** Opening Input material block **

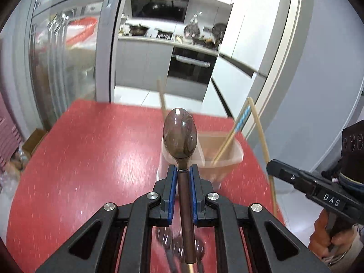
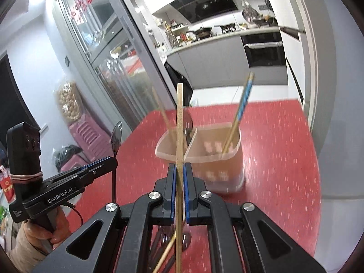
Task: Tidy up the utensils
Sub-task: 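Carry the chopstick and spoon upright over the beige holder, then lower both utensils into the holder and open the right tool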
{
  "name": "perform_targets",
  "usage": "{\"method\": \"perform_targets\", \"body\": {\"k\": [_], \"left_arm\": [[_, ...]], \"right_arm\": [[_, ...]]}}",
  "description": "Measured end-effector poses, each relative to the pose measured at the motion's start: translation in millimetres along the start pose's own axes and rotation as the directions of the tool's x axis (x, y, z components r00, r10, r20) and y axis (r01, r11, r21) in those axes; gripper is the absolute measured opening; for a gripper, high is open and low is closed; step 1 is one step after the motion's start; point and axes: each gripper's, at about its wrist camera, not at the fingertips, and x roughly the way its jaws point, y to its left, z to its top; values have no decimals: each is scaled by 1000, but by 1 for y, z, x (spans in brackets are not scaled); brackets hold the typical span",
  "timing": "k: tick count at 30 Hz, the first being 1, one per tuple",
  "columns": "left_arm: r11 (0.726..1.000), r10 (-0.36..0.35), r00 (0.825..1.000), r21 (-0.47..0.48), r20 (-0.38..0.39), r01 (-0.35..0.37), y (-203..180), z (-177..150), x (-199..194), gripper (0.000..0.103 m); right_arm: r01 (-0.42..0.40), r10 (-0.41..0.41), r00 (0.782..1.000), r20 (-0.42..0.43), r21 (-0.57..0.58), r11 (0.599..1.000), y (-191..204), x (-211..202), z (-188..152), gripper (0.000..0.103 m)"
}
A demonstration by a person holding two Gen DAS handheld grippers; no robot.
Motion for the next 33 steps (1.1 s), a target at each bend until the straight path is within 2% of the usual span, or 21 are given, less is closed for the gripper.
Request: {"method": "perform_targets", "body": {"k": [6,9,16,23,29,33], "left_arm": [[1000,-11,997,18,82,10,-9,44,25,37],[1000,1,995,28,99,-4,-12,61,42,37],[999,34,990,3,136,-35,-4,77,81,37],[996,90,984,10,150,-93,2,66,102,37],[990,132,980,32,152,-138,3,44,106,37],[985,154,980,59,127,-162,1,32,106,37]], "right_arm": [[19,-17,996,88,-18,1000,-2,16,50,6],[27,-25,992,123,-16,999,-5,31,71,6],[72,-69,977,203,-9,997,-19,68,101,6],[166,-149,956,253,-49,985,-24,101,90,6],[209,-175,952,253,-115,971,-18,114,65,6],[220,-180,950,256,-137,966,-16,112,50,6]]}}
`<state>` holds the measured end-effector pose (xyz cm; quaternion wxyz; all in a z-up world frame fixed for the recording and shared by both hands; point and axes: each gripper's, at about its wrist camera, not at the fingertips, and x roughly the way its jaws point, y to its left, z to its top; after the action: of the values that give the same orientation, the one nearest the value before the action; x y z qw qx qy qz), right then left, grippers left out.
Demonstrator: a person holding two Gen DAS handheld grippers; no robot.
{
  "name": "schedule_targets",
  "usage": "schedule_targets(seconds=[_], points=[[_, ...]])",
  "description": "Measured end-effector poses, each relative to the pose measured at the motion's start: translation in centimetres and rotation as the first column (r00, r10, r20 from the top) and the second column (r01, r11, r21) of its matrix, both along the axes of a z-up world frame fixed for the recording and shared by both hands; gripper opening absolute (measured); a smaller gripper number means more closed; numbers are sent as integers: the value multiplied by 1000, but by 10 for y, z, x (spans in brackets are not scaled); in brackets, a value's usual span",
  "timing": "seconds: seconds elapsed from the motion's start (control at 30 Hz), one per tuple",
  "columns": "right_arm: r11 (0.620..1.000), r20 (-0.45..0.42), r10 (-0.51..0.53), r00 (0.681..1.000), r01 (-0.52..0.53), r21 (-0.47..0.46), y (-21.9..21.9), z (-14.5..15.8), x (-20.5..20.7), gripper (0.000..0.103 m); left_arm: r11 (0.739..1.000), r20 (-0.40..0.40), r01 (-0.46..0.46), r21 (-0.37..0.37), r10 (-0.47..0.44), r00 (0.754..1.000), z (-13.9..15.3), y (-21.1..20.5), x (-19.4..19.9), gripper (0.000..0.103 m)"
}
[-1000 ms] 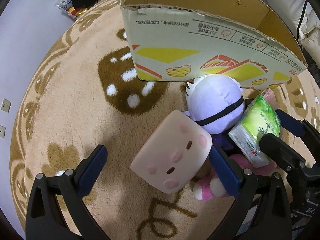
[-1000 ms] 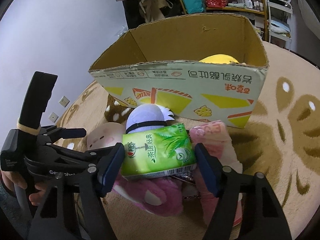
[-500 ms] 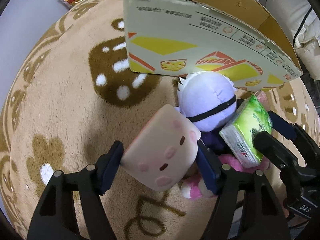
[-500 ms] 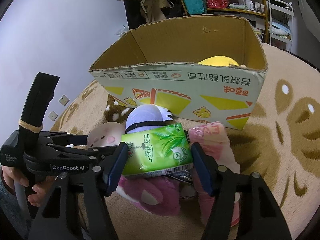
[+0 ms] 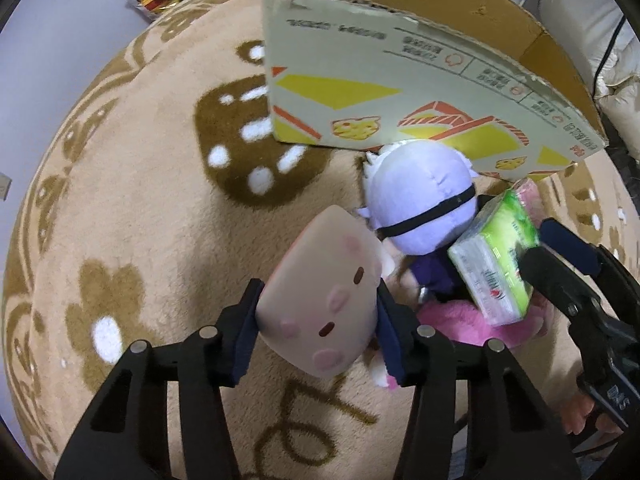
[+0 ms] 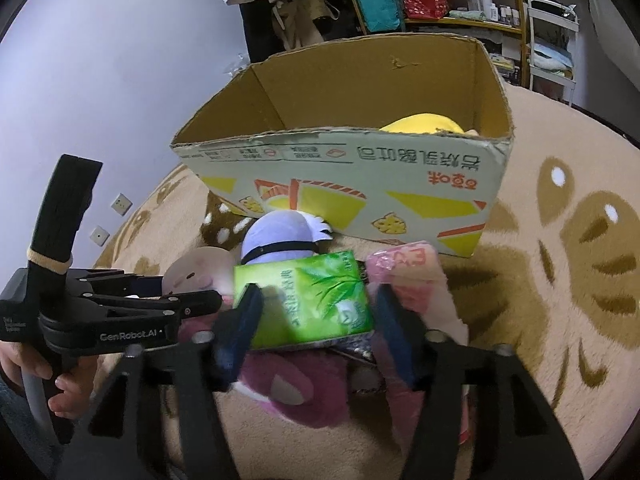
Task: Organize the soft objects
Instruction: 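Grasp the pink cube plush with the left tool while the right tool grasps the green tissue pack, then lift the cube plush and tissue pack with both tools over the box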
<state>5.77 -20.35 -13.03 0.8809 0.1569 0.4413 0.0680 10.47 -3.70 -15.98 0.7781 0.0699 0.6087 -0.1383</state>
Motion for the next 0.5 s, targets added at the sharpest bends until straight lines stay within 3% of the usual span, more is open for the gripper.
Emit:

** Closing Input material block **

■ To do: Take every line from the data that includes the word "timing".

■ Result of this task:
  "timing": "k: tick count at 30 Hz, the first being 1, one per tuple",
  "timing": "seconds: seconds elapsed from the motion's start (control at 30 Hz), one per tuple",

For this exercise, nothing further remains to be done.